To put this figure into perspective: that is eight times the size of Britain.

Africa, led by Ethiopia, Liberia, Mozambique and Sudan, accounted for 66 percent of the transfers, and Asia 14 percent.

But who is buying land where -- and what they are doing with it -- may never be fully answered, for many transactions are never publicly announced.

Paul Mathieu, an expert with the UN's Food and Agricultural Organisation (FAO), said the craze peaked in 2008 or 2009 on the back of the world food crisis and has probably drifted down a little since then.

But over the long term, demand will remain high, buoyed by the world's surging population, higher prices for fossil fuels and spiralling demand for food, he said.

"I saw the land issue emerge before I came to the FAO 15 years ago. It is a bomb that can explode if it is unaddressed," Mathieu said.

Land has always inspired sentiment and attachment, although economists tend to argue it should be treated like any asset -- a truck, an airliner or a factory, for example -- that exists to make money.

And, in theory, land deals offer a poor country with lots of space and a low-density population a great chance to acquire new skills, technology and capital.

But a flurry of published investigations, while incomplete, suggests relatively little of this investment is actually happening.

And from corruption to environmental abuse, there are plenty of other things to worry about too.

In a 2010 report, the World Bank looked at 14 countries and discovered that actual farming had begun on only 21 percent of the land in the deals.

Intertwined with the emotional question of land tenure is how water is used for these big deals.

The UN's Fourth World Water Development Report, published two weeks ago, describes this as a very big unknown.

It especially sounds the alarm for the dry regions of West Africa, saying biofuels could be "particularly devastating" there. To make just one litre (1.75 of a pint) of ethanol from sugarcane takes 18.4 litres (33 pints) of water, and 1.5 square metres (16 square feet).

The risk from poorly supervised land acquisitions is that a wealthy economy simply exports its water "footprint" elsewhere, said Anders Jaegerskog of the Stockholm International Water Institute (SIWI).

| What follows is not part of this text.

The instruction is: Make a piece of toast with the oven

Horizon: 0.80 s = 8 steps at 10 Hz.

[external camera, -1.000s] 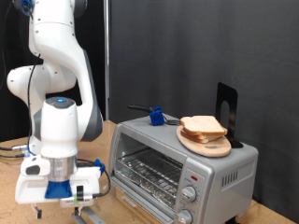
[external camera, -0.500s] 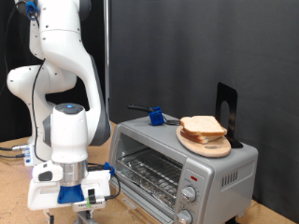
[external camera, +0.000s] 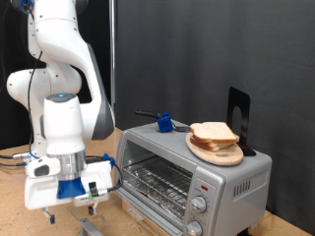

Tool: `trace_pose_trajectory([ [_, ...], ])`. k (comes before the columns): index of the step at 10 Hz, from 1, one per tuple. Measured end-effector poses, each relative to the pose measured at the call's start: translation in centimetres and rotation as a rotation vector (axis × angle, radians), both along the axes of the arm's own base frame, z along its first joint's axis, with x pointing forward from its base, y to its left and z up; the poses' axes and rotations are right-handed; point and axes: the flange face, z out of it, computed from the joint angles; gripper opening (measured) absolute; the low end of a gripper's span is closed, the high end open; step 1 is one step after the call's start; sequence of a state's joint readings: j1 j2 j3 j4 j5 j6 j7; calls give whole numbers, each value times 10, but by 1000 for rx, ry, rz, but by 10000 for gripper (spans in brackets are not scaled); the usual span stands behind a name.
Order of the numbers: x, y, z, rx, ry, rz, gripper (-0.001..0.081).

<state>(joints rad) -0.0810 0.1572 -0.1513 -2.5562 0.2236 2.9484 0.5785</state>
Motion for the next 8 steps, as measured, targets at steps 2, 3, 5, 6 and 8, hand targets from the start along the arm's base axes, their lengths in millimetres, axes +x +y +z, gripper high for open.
trace_pose_trajectory([
  [2, -7, -1, 12, 5, -16, 11, 806],
  [3, -7, 2, 11, 50, -16, 4, 806],
  [5, -7, 15, 30, 237, -36, 67, 806],
  [6, -9, 19, 46, 340, -57, 108, 806],
  [8, -11, 23, 79, 481, -89, 189, 806],
])
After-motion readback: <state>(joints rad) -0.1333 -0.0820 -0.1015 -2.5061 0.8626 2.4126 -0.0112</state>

If there are inadequate safeguards and poor governance in the host country, the richer nation gets its rice, corn and biocrops on the cheap -- but at the cost of adding to local water stress, he said.

"This is the great danger, that the weaknesses in the systems of these countries are being exploited," he said.

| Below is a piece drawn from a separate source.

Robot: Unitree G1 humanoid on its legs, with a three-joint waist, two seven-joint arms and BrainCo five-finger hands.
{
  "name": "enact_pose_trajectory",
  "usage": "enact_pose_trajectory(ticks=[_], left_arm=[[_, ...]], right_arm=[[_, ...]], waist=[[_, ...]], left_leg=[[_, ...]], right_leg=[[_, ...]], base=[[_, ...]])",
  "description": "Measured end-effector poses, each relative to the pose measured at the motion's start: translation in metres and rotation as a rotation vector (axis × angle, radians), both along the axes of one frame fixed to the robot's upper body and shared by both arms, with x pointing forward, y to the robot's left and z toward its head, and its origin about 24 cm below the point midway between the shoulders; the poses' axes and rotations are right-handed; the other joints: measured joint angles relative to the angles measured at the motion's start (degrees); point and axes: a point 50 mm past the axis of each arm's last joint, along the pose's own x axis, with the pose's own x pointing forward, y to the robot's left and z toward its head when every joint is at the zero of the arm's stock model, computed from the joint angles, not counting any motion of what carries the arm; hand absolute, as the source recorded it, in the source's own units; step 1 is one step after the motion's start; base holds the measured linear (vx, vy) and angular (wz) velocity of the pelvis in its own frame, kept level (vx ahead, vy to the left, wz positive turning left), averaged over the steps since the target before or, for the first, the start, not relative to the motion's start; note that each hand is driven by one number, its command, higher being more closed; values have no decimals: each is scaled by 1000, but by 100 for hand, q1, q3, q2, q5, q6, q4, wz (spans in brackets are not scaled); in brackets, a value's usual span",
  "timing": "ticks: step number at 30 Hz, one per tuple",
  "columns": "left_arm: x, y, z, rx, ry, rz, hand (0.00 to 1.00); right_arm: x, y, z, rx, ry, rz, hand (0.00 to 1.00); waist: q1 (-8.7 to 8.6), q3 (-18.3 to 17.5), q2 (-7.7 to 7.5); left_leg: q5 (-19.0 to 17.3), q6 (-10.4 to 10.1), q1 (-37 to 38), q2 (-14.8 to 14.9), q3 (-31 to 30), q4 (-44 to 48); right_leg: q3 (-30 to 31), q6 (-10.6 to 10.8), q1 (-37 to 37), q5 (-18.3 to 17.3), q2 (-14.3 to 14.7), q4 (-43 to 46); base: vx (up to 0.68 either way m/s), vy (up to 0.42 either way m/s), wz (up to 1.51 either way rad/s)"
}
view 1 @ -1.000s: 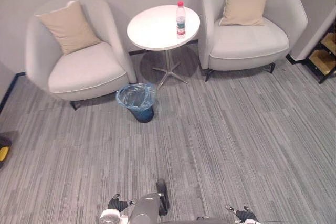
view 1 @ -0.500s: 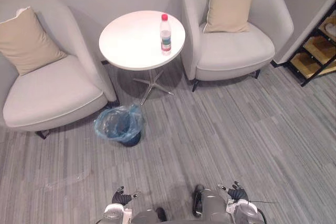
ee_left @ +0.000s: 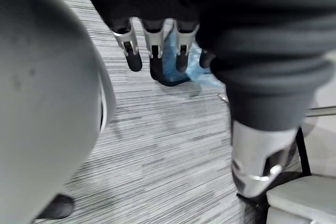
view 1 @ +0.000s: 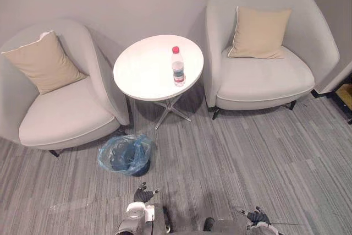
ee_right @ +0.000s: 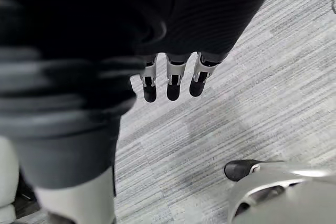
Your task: Gather rubbish on tea table into small bin, then transfer packed bag to large trash can.
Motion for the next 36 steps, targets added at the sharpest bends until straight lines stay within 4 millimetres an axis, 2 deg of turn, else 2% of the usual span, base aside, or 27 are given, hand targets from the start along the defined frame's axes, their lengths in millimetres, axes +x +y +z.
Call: enact_pose_trajectory(ticks=[1,2,3,4,6,8,9,11,12,14,15,16,17,18,19,22,23,25,26,27,28,29,30,32,33,34,36], left_arm=[[0,0,0,2,0,-7,0],[2,6,1,18,-4,-18,0],[3,11,1,33,-4,-21,0],[3,12,2,36,-6,-25,0],[1,14,0,39,7,-37,0],[-3,19,-2,56,35,-54,0],[-7,20,-4,68,56,-75,0],[-14,24,-7,81,85,-80,0],[-16,26,-8,86,93,-77,0],[-19,27,-9,88,105,-75,0],[-20,27,-9,87,106,-75,0],[-22,28,-10,84,112,-65,0],[-24,29,-10,86,117,-61,0],[-27,30,-11,84,130,-54,0],[-28,22,-13,60,135,-57,0],[-26,10,-13,32,129,-82,0],[-22,5,-13,23,124,-90,0],[-16,2,-11,20,103,-102,0],[-13,3,-9,15,87,-84,0],[-11,5,-8,18,79,-75,0],[-11,5,-8,18,78,-74,0],[-10,4,-7,15,73,-74,0],[-10,4,-7,15,73,-74,0],[-9,5,-7,20,69,-74,0],[-10,5,-7,22,71,-76,0],[-11,6,-7,26,76,-79,0],[-13,16,-8,56,86,-84,0]], right_arm=[[1,2,0,3,-2,7,0],[4,11,-1,22,-9,29,0],[7,20,-2,40,-20,45,0],[8,24,-2,51,-21,47,0],[6,27,-4,70,-9,57,0],[7,26,-3,78,-18,49,0],[8,25,-3,86,-28,39,0],[11,24,-2,91,-38,42,0],[13,24,-1,94,-50,45,0],[17,22,2,91,-70,49,0],[20,22,3,92,-81,53,0],[21,23,3,96,-84,56,0],[19,24,2,99,-77,57,0],[15,23,1,106,-70,44,0],[16,14,2,79,-69,46,0],[11,6,2,64,-49,30,0],[10,6,2,62,-46,27,0],[6,6,0,59,-32,20,0],[3,6,-1,58,-23,16,0],[0,9,-2,63,-16,14,0],[-2,8,-2,60,-10,13,0],[-2,7,-2,54,-8,9,0],[-2,6,-2,51,-9,8,0],[0,8,-2,51,-7,11,0],[1,7,-2,45,-11,19,0],[4,4,0,33,-15,28,0],[6,14,-1,38,-13,71,0]], waist=[[60,-3,-1],[119,-118,-187],[111,-125,-317],[123,-138,-378],[143,-159,-389],[117,-163,-405],[70,-168,-409],[-19,-193,-356],[-28,-200,-330],[-45,-167,-237],[-61,-160,-221],[-67,-167,-239],[-81,-218,-327],[-93,-229,-319],[-47,-284,-94],[-105,-338,84],[-153,-295,40],[-141,-239,15],[-125,-198,-50],[-87,-159,-146],[-61,-158,-176],[-60,-184,-127],[-71,-180,-121],[-22,-180,-127],[-21,-194,-72],[-2,-180,8],[-6,-265,-149]], left_leg=[[361,112,50,-35,-78,-54],[314,367,62,-197,-74,12],[53,417,40,-255,-12,175],[-96,431,47,-263,73,289],[-442,496,293,-298,211,424],[-684,565,756,-431,199,250],[-767,588,999,-476,138,204],[-805,588,1379,-474,10,30],[-804,587,1587,-415,-66,-114],[-804,586,1736,-251,-252,-137],[-805,585,1820,-143,-358,-139],[-826,546,1892,-77,-475,-136],[-887,431,1942,-70,-589,-106],[-1082,130,2041,-17,-761,-57],[-1107,78,2049,195,-857,-32],[-890,-104,2013,323,-950,3],[-819,-207,1880,360,-1048,242],[-741,-346,1548,432,-1032,1067],[-571,-544,1270,485,-979,1648],[-409,-515,1136,563,-821,1984],[-457,-422,1096,624,-644,2088],[-723,-267,1046,663,-421,2010],[-954,-240,1007,593,-329,1734],[-1029,-164,854,333,-312,930],[-685,-137,850,236,-359,353],[-396,-10,877,208,-361,134],[-411,49,945,71,-354,68]], right_leg=[[100,46,57,-31,18,-19],[329,137,54,-94,-113,-48],[454,191,53,-127,-200,17],[558,246,13,-160,-259,182],[897,397,-438,-215,-400,1490],[1063,905,-1121,-102,-612,3268],[968,781,-1295,-286,-717,3839],[605,445,-1525,-547,-783,4118],[430,256,-1728,-673,-731,3966],[354,195,-2026,-736,-573,3348],[475,187,-2200,-648,-425,2841],[679,202,-2278,-382,-299,2276],[943,200,-2223,163,-220,1535],[1040,35,-2157,816,-148,1369],[978,-21,-2106,815,-3,1425],[710,-169,-1935,671,36,1317],[556,-178,-1761,627,24,1165],[374,-171,-1371,559,1,880],[224,-173,-1125,559,-36,686],[143,-184,-905,567,-99,502],[69,-194,-813,580,-109,384],[-38,-200,-721,583,-126,273],[-53,-183,-648,594,-151,185],[-82,-97,-628,635,-242,139],[-58,-14,-626,615,-231,179],[73,106,-621,538,-166,271],[291,191,-623,549,-237,203]], base=[[442,135,-48],[453,129,-42],[454,120,-32],[438,151,-18],[407,181,-27],[423,167,-12],[463,110,17],[374,9,34],[351,-40,42],[382,-140,49],[352,-202,52],[358,-239,60],[377,-266,66],[445,-287,48],[357,-224,33],[257,-185,34],[196,-173,64],[142,-148,73],[78,-97,69],[77,-84,60],[48,-50,48],[53,-1,42],[52,45,38],[45,84,12],[82,163,-17],[89,160,-23],[120,133,-13]])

In an interview with AFP last December on the sidelines of the UN climate talks in Durban, South Africa's farm minister, Tina Joemat-Pettersson blasted land acquisition as "a new form of colonisation."

She cited the new country of South Sudan, where she said 40 percent of the farmland had been sold to foreign interests.

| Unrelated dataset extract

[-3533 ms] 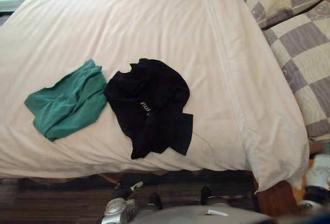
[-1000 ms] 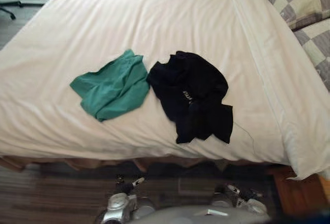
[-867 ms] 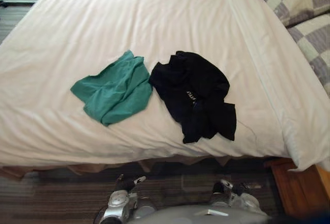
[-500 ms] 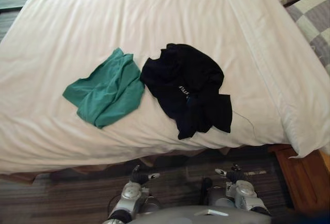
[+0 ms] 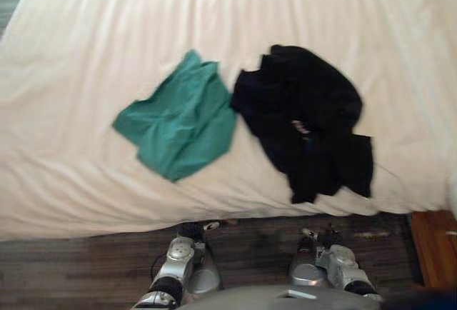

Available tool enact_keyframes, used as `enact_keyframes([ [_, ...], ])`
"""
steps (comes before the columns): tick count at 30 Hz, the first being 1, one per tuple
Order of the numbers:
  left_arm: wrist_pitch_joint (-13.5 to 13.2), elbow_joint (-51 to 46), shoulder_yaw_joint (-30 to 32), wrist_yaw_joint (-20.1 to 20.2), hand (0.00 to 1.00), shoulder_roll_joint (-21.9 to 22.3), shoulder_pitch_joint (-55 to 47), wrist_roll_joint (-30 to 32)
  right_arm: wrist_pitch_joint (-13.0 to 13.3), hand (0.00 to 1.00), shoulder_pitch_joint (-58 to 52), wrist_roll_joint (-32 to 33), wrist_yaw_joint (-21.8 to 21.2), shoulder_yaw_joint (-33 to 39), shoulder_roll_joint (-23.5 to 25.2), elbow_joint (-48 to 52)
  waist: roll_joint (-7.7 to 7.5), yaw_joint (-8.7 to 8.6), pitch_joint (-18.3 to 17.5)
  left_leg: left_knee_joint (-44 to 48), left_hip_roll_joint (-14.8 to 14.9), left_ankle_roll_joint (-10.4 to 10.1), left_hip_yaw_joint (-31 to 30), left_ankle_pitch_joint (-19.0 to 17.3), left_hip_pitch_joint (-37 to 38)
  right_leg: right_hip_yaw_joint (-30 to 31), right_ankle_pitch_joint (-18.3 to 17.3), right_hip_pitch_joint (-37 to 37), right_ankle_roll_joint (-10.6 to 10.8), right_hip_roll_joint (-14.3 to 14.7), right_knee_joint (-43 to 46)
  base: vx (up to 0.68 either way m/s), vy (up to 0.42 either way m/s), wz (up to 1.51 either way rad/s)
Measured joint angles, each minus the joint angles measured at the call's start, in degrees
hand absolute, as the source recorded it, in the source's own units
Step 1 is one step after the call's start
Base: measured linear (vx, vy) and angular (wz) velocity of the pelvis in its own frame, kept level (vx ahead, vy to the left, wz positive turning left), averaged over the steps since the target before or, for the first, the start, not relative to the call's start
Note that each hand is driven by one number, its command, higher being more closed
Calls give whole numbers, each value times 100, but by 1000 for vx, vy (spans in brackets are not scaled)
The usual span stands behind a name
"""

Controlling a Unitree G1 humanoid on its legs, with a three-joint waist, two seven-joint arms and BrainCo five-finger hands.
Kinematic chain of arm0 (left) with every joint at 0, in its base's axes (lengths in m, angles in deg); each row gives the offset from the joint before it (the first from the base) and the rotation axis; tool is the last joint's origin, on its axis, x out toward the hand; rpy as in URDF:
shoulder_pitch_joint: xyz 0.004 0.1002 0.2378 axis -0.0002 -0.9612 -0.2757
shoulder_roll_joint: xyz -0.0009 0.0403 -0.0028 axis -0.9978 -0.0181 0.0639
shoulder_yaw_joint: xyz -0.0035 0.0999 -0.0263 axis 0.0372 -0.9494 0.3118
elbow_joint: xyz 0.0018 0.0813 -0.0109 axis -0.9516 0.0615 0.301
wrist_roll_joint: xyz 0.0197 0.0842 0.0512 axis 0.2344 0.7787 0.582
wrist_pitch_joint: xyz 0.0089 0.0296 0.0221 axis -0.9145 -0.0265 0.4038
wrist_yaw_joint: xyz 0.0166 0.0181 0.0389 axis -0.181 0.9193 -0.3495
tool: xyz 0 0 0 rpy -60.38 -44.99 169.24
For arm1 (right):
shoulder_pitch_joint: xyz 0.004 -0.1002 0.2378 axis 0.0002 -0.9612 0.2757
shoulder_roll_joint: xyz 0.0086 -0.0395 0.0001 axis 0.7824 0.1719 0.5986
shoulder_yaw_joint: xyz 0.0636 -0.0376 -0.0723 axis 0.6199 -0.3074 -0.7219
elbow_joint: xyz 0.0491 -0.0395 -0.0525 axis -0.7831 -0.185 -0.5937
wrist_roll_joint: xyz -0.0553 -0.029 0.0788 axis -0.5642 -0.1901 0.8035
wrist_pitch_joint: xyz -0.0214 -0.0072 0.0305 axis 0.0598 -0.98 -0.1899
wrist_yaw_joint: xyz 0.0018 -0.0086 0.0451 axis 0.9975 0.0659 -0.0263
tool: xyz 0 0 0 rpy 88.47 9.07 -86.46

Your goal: Tidy the bed and pick cloth on bed and put in laundry

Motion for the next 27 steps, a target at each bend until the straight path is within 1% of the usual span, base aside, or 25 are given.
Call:
enact_keyframes([
  [1,9,-1,-107,25,0,-50,-38,41,10,0,2,-192,-53,-147,90,26,-39,23,-69,242,-112,23,-33,-230,-12,-206,321,198,-40,-1,-219,177,198,15],
  [2,16,40,-230,53,0,-67,-79,161,2,0,1,-283,-59,-199,106,36,-8,27,-150,379,-184,78,-63,-361,-19,-172,630,281,-30,-63,-307,197,308,12],
  [3,29,99,-395,56,0,-73,-89,258,-26,0,-11,-354,-40,-233,93,0,62,29,-202,456,-257,183,-22,-461,-23,-148,949,266,-25,-147,-282,156,318,2],
  [4,26,92,-443,58,0,-73,-114,249,-70,0,-7,-447,-23,-282,64,-9,80,51,-214,471,-275,238,63,-508,-15,-104,1057,169,-29,-203,-186,121,286,-21],
  [5,29,94,-447,50,0,-71,-109,259,-138,0,98,-637,-7,-438,55,-23,110,113,-225,417,-302,287,182,-537,-14,-44,1202,-135,-134,-288,178,77,247,-49],
  [6,34,94,-500,48,0,-28,-112,263,-175,0,171,-745,-11,-675,-45,-38,149,115,-228,242,-324,350,227,-497,44,8,1251,-590,-588,-284,698,62,225,-45],
  [7,51,97,-549,46,0,-51,-121,344,-182,0,185,-783,-10,-785,-47,-36,188,84,-220,117,-284,388,214,-469,85,100,997,-762,-723,-183,910,25,132,-11],
  [8,64,116,-623,46,0,-117,-125,482,-187,0,183,-786,-9,-974,-36,-29,240,9,-200,-213,-217,424,170,-286,208,462,318,-896,-682,285,1199,7,-14,23],
  [9,68,120,-689,47,0,-128,-130,488,-190,0,184,-786,-14,-993,-52,-43,240,13,-201,-441,-253,415,107,-144,317,644,-100,-916,-715,635,1289,-8,-83,42],
  [10,68,120,-724,47,0,-121,-136,497,-188,0,154,-782,-13,-995,-55,-34,231,8,-206,-554,-313,417,47,-58,366,650,-363,-883,-804,800,1279,-9,-99,42],
  [11,62,112,-788,47,0,-74,-142,533,-185,0,81,-781,-11,-1004,-65,-42,203,30,-223,-669,-443,391,-14,12,447,524,-552,-708,-885,791,1214,-20,-37,49],
  [12,60,116,-824,48,0,-74,-135,637,-179,0,90,-778,-10,-1028,-86,-40,245,14,-234,-780,-510,379,-102,167,449,535,-675,-666,-836,764,1199,-42,-55,45],
  [13,59,116,-826,47,0,-65,-134,645,-167,0,90,-775,-11,-1033,-94,-44,256,-10,-241,-888,-527,365,-110,282,477,514,-742,-635,-853,759,1162,-69,-115,36],
  [14,59,125,-822,45,0,-48,-153,644,-130,0,74,-767,-17,-1059,-100,-88,265,-2,-251,-1137,-530,314,-106,481,598,419,-832,-509,-798,778,982,-77,-161,13],
  [16,58,220,-811,46,0,-13,-168,632,-79,0,78,-667,-22,-1074,-112,-203,315,31,-282,-1503,-491,237,-78,756,769,343,-845,-256,-755,888,503,-101,-159,-2],
  [17,62,282,-806,46,0,100,-187,631,-66,0,72,-546,-21,-1033,-141,-225,406,14,-327,-1737,-431,216,-51,929,876,343,-768,-163,-704,993,297,-128,-120,-6],
  [18,56,280,-816,52,0,199,-230,630,-56,0,49,-460,-18,-951,-165,-245,477,4,-370,-1869,-374,212,18,1012,966,345,-682,-82,-718,1066,169,-101,-57,-9],
  [20,53,277,-813,51,0,309,-240,628,-49,0,-30,-315,-12,-788,-176,-266,508,15,-422,-1881,-310,200,168,1009,1086,435,-547,46,-719,1166,-64,-92,-3,-19],
  [22,53,277,-812,50,0,323,-238,623,-43,0,-44,-306,-4,-680,-194,-264,524,24,-443,-1881,-282,155,249,969,1094,539,-454,31,-711,1202,-165,-102,42,-27],
  [24,55,284,-810,48,0,320,-216,601,-37,0,-44,-239,6,-535,-249,-267,514,13,-439,-1880,-298,146,290,919,1037,684,-400,-104,-682,1189,-187,-87,71,-29],
  [25,56,283,-808,48,0,313,-151,582,-38,0,-45,-123,29,-451,-252,-266,501,30,-432,-1879,-332,114,364,802,1031,752,-415,-179,-662,1157,-172,-74,106,-33],
  [27,56,319,-812,47,0,326,-151,577,-27,0,-56,68,113,-210,-261,-255,502,-14,-432,-1877,-500,107,385,605,1065,881,-466,-225,-593,1021,-136,-21,108,-24],
])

"They bring in their own labour, they bring in their own equipment, soil, seeds, they use the soil of the host country and then they move off. They leave very little behind or they may leave depleted land."

Some say growing crops for foreigners can dangerously inflame tensions if deals are corrupt, local interests ignored and pressure on resources escalates.

"Controversial land acquisitions were a key factor triggering the civil wars in Sudan, Liberia and Sierra Leone, and there is every reason to be concerned that conditions are ripe for new conflicts to occur in many other places," said Jeffrey Hatcher of the Rights and Resources Initiative, a Washington-based coalition of NGOs.

Seeking to address such issues, the FAO's Committee on World Food Security (CFS) last month agreed on guidelines for land acquisition.

It is a benchmark designed to involve and protect local people but also reassure investors, said Mathieu, who helped craft the recommendations over three arduous years.

But the guidelines are voluntary.

And African countries will need time and resources to beef up their administration of land, moving from rights that often are customary, informal or even undocumented to formalised rights that can be enforced in a fair judicial system.

"These are transitions that took a century in western Europe. In some African countries, it will have to be done in 20, 25 years, with all these risks in attendance," he said.